12.Un réseau investi par les anarchistes et libertaires ?
Philippe BRETON parle « d’investissement massif de ce réseau par le courant libertaire ». Que veut-il dire par là ? Si la présence de libertaires au sens large (défenseurs de la liberté individuelle et de l’État minimum) est assez évidente vu ce qui précède, la présence anarchiste en tant que mouvement constitué y est plus problématique, voire assez tardive et restreinte dans un premier temps. Dans la seule aire francophone qu’il analyse en octobre 1999, Éric ZOLLA dénombre 74 liens vérifiés, pour 43 en juin 1998 : il y a certes présence en progression importante, mais pour un chiffre très faible1251. Cependant, si on consulte (été 2003) le très riche annuaire « Anarchistes sur le web » (http://www.acratie.net) tenu à jour par les militants anarcho-syndicalistes de la CNT 2° UR, on est surpris par l’extraordinaire richesse et par la diversité des approches.

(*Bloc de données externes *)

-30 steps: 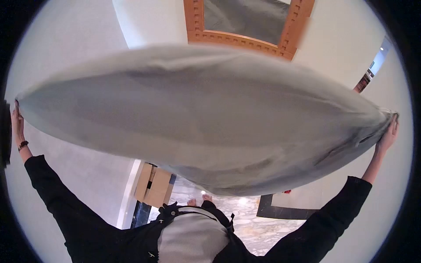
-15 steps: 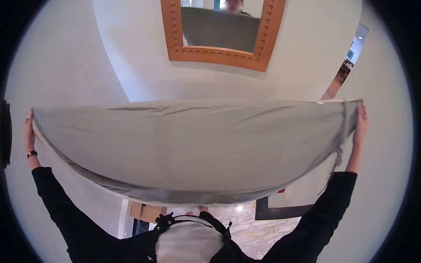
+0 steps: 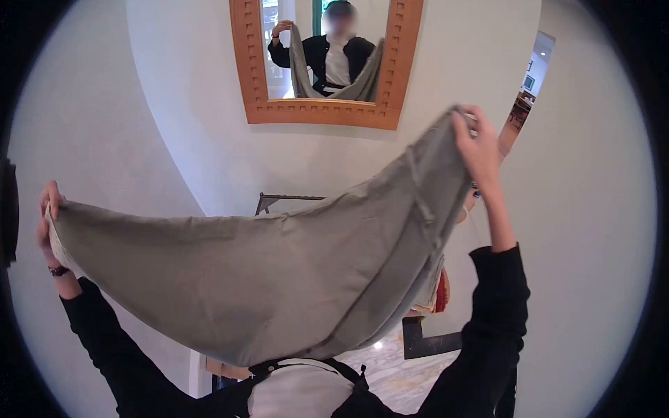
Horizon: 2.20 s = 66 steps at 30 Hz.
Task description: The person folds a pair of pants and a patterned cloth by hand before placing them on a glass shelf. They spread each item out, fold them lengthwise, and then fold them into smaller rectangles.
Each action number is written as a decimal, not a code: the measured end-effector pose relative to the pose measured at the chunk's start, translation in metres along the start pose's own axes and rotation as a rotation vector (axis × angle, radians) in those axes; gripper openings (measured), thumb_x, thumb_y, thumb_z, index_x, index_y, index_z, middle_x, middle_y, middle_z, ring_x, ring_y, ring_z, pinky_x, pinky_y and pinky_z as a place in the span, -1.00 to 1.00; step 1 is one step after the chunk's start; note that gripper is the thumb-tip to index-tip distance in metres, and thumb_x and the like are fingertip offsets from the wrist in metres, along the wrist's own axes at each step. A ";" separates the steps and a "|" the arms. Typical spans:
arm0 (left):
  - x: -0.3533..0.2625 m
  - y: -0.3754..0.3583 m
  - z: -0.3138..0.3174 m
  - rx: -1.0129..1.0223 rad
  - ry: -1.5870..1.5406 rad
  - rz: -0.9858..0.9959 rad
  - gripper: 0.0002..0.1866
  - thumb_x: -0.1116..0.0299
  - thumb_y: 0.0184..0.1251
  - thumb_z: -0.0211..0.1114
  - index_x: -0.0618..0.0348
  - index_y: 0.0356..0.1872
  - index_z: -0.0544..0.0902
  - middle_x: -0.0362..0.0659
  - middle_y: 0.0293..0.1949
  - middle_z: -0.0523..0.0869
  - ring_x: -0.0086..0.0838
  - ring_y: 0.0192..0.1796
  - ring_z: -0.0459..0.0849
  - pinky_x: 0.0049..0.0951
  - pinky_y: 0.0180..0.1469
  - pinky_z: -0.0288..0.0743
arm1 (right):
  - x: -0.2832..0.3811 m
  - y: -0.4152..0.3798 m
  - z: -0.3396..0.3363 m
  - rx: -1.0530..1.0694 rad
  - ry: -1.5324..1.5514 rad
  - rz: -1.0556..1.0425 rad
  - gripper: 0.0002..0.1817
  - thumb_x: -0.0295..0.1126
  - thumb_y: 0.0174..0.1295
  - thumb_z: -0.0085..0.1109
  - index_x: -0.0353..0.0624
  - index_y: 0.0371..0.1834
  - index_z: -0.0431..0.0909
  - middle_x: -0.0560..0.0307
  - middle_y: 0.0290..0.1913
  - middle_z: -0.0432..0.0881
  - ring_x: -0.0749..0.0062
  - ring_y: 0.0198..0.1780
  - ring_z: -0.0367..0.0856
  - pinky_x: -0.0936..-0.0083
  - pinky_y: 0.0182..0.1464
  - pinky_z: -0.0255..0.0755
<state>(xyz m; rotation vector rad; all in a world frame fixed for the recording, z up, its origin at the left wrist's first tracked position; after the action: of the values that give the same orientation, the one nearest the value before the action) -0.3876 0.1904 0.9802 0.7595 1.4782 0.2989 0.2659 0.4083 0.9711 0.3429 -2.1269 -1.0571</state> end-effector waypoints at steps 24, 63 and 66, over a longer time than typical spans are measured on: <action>0.116 0.107 0.264 -0.048 0.474 0.137 -0.88 0.51 0.17 0.41 0.29 -0.29 0.68 -0.19 -0.45 0.65 -0.52 -0.40 0.52 -0.53 -0.35 0.40 | 0.180 -0.140 0.091 0.623 0.903 0.273 -0.85 -0.48 0.43 0.04 -0.25 -0.02 0.35 0.16 -0.18 0.70 0.73 -0.16 0.54 0.67 -0.13 0.39; 0.194 -0.122 0.184 0.711 1.312 -0.373 -0.56 0.06 0.05 0.45 0.12 -0.11 0.71 -0.13 -0.32 0.68 -0.25 -0.10 0.61 0.07 0.13 0.22 | 0.029 -0.058 0.100 -0.043 0.971 0.320 -0.59 -0.31 0.40 0.15 -0.33 0.20 0.42 0.24 -0.10 0.66 0.69 -0.14 0.58 0.68 -0.10 0.42; 0.126 -0.096 0.155 0.448 1.537 -0.606 -0.74 0.32 -0.11 0.42 0.19 -0.34 0.69 -0.12 -0.36 0.66 -0.25 -0.16 0.63 -0.08 0.11 0.26 | 0.008 -0.048 0.118 -0.059 0.997 0.423 -0.61 -0.28 0.40 0.14 -0.24 0.19 0.43 0.20 0.03 0.61 0.56 0.05 0.55 0.53 0.10 0.40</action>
<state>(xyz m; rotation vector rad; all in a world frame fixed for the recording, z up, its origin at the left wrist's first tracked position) -0.2510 0.1552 0.8094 0.2802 3.2085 0.0250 0.1730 0.4423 0.8906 0.2853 -1.1866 -0.5143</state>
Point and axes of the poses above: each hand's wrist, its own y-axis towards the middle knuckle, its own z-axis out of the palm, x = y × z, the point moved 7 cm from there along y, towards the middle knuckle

L’aspect tardif est illustré par Pierre SOMMERMEYER, puisqu’il met surtout l’accent sur une réelle intervention anarchiste sur le net qu’à partir des écrits d’Hakim BEY et de ses TAZ, en 19941252. Mais il a dans cette période bien montré, un des premiers en milieu anarchiste francophone, l’importance du réseau des réseaux et surtout du récent web (en 1994 il a environ 4 ans d’âge sous la forme que nous connaissons en 2003), dans les relations non hiérarchiques1253. L'année 1995 avec par exemple la version web de A-info, agence internationale d'informations anarchistes (http://www.ainfos.ca/ca/), semble donc emblématique. Pour la petite histoire c'est aussi l'année dans laquelle je mets déjà l'essentiel de mes publications - c'est pourquoi je conserve cette date comme celle de mes premières publications, même si certaines sont bien antérieures. Poursuivant «régionalement» l'œuvre globale de diffusion mais aussi celle d'échanges et de discussions, Anarqlat depuis le Venezuela émet au service d'une vingtaine de pays depuis 1997, alors qu'au départ une trentaine d'inscrits pour 6 pays s'étaient lancés dans l'aventure ; contacts et liens via Nelson MENDÉZ de la revue El Libertario : nelson.mendez@ucv.ve ou Esta dirección electrónica esta protegida contra spam bots. Necesita activar JavaScript para visualizarla nelson.mendezp@gmail.com, et site sur https://lists.riseup.net/www/info/anarqlat.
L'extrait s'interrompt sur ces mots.